Y es allí, en esa interminable serie de compases que no escucha, de una música que nadie jamás ejecutó, donde desaparece para no ser más él. Y se transforma en el obrero que camina hacia su jornal.
Entonces, su verdadero yo, el que anhela ser libre, se encarama en el primer rayo de sol y le roba las alas a un espejismo y sueña.
Sueña que vuela y se funde en el cielo azul, dejando atrás el calor sórdido del infierno que baila bajo sus pies. Y suave, se confunde con una brisa y desparrama su ser sobre la ciudad. Allá abajo camina alguien hacia su trabajo y otros miles y miles con vaya saber que intención. En el aire, su corazón cobra vida porque él es libre, y la ciudad, cada vez más chiquita, parece sin embargo mucho más grande.

Sobresalto

Me desperté agitado, confundido, sin saber dónde estaba. La sensación de agobio se combinaba con la de falta de aire; el sudor seco del miedo acariciaba con frialdad la piel. Tragué saliva, volví a mirar. A mirar intentando ver. Escudriñé mi cuarto y sus sombras de siempre. De a poco los ojos me fueron devolviendo la realidad. Más calmado, moví un primer músculo y luego todos los demás se relajaron. Encendí la luz del velador. Todo estaba como debía estar. Los muebles en su lugar, las telas de araña en sus respectivos rincones y el televisor en su endeble pero fiel mesa. El mundo seguía en órbita y la tranquilidad me abrazó en silencio.

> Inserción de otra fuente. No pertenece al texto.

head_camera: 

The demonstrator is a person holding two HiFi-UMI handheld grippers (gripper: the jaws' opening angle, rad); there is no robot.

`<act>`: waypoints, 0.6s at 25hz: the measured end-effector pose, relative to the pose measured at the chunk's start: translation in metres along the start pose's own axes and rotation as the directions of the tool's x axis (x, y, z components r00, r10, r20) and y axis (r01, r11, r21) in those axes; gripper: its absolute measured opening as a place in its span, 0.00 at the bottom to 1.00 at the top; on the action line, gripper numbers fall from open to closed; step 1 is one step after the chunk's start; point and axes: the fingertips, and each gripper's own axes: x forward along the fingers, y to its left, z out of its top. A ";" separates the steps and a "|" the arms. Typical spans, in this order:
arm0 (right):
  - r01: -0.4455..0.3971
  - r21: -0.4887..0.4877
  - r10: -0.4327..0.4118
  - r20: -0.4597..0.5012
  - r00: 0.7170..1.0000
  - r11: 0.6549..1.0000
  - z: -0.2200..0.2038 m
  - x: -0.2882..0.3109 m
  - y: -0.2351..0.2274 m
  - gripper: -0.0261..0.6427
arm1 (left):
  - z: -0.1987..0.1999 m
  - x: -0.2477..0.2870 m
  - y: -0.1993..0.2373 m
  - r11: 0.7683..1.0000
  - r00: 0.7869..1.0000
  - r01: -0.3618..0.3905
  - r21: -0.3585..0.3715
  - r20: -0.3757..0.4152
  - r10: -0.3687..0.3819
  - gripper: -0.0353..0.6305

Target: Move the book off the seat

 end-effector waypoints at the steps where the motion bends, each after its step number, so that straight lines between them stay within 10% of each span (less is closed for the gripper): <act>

Suspiré y volví al sueño.
La sangre que corría sobre los pisos de las habitaciones lindantes, fue en todo momento ajena a mí.

9 de febrero de 2008

Decisión

Me sucede muy a menudo que cuando camino por la luz, siento mi interior oscuro. Entonces, me cruzo a la sombra, pero por desgracia cuando lo hago, una especie de ceguera blanca me ataca y destellos furiosos me obligan a salir hacia donde me ilumina el sol. Caminar se convierte en una disyuntiva: el malestar interno o el dolor físico, el sentirme mal o el miedo a quedar ciego. Es así que motivado por razones más que comprensibles, e intimidado a un grado de cobardía inédita en mi persona, he optado por lo más saludable: No volver a caminar.